> [Problem statement]:
Beginning with the line that has "If you could mark the red" in it, transcribe the listing exactly through its final line, and add nothing.

> [Provided records]:
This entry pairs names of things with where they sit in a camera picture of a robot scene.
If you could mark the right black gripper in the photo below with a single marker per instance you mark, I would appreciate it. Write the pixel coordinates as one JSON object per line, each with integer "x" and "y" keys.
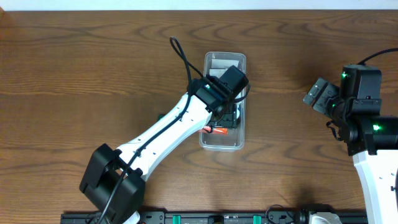
{"x": 321, "y": 97}

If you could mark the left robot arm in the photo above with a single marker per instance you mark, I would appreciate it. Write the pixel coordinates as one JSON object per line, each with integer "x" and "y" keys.
{"x": 115, "y": 179}

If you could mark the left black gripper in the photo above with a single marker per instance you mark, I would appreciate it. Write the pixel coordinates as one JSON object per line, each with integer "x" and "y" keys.
{"x": 229, "y": 124}

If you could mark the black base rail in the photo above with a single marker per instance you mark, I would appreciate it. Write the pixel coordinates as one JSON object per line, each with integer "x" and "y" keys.
{"x": 312, "y": 213}

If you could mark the green box white circle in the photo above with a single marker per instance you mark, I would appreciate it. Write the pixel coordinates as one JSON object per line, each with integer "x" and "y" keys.
{"x": 160, "y": 117}

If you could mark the red orange small box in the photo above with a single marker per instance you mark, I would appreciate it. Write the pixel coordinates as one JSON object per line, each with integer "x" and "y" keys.
{"x": 214, "y": 130}

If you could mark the dark bottle white cap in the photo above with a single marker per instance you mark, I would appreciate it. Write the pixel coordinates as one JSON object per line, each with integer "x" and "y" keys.
{"x": 237, "y": 112}

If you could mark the clear plastic container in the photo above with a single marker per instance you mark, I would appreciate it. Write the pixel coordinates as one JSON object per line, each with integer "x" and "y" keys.
{"x": 216, "y": 63}

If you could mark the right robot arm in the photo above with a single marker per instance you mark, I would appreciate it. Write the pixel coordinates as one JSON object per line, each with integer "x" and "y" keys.
{"x": 371, "y": 141}

> [Your solution]:
If you could mark the red orange small box in the photo above with a single marker per instance you mark, I would appreciate it. Write the pixel coordinates as one JSON object per line, each with integer "x" and "y" keys.
{"x": 214, "y": 130}

If you could mark the dark bottle white cap in the photo above with a single marker per instance you mark, I would appreciate it. Write the pixel coordinates as one JSON object per line, each with integer "x" and "y" keys.
{"x": 237, "y": 112}

If you could mark the clear plastic container in the photo above with a single marker per instance you mark, I would appreciate it. Write the pixel coordinates as one JSON object per line, each with integer "x" and "y" keys.
{"x": 216, "y": 63}

If you could mark the right robot arm in the photo above with a single marker per instance you mark, I would appreciate it. Write the pixel coordinates as one JSON object per line, each with integer "x" and "y" keys.
{"x": 371, "y": 141}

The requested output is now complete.